Task statement ->
Go through the data line by line. Copy each one holding the string "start".
──────────────────────────────
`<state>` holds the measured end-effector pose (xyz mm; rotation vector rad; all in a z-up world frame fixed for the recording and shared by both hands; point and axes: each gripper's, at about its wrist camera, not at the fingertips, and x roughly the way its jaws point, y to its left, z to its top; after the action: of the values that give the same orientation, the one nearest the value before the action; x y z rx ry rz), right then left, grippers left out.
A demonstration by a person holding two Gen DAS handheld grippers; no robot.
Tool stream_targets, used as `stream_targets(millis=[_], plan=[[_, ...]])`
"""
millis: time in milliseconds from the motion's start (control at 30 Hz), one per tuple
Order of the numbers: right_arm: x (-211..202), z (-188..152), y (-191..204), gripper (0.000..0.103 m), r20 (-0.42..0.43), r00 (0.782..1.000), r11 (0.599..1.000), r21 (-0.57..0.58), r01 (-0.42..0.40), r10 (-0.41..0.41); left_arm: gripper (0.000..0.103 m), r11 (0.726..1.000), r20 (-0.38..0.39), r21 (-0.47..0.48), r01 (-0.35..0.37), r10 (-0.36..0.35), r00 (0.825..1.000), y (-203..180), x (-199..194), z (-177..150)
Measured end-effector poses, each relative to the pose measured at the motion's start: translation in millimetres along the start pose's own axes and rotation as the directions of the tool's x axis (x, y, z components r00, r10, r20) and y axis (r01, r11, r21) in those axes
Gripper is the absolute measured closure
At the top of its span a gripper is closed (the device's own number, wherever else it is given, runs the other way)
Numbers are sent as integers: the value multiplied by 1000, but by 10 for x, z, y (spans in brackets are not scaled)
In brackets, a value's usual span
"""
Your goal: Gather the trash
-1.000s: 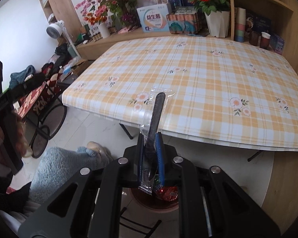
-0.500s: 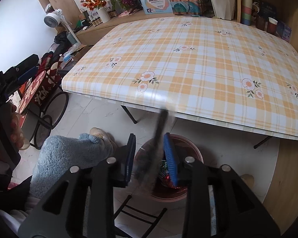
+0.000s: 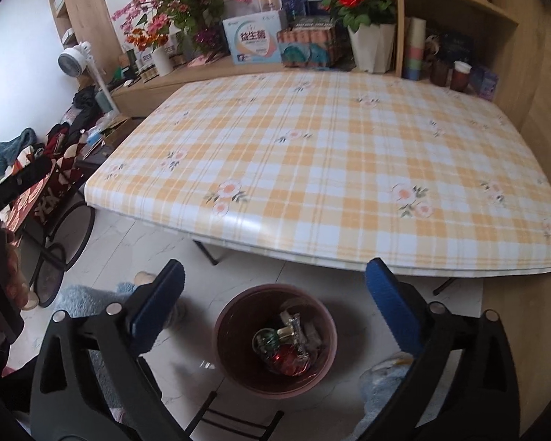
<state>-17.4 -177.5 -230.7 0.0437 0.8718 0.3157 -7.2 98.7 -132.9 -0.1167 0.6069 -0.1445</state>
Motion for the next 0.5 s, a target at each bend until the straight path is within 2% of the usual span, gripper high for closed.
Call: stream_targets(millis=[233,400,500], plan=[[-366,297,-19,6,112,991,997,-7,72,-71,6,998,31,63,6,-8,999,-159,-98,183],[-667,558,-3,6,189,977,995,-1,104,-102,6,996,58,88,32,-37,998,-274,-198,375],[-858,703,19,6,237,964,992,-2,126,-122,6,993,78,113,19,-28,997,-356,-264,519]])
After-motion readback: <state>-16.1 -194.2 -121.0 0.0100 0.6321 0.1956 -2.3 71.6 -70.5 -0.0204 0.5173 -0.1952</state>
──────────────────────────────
Task result ->
millis: time in milliseconds from the motion's start (control at 30 Hz), one per tuple
Measured end-effector poses, each relative to the pose measured at the motion's start: translation in millimetres along the start pose's own axes and rotation as the directions of the tool's x axis (x, y, z components r00, r10, r20) and y axis (r01, r11, r21) in those axes

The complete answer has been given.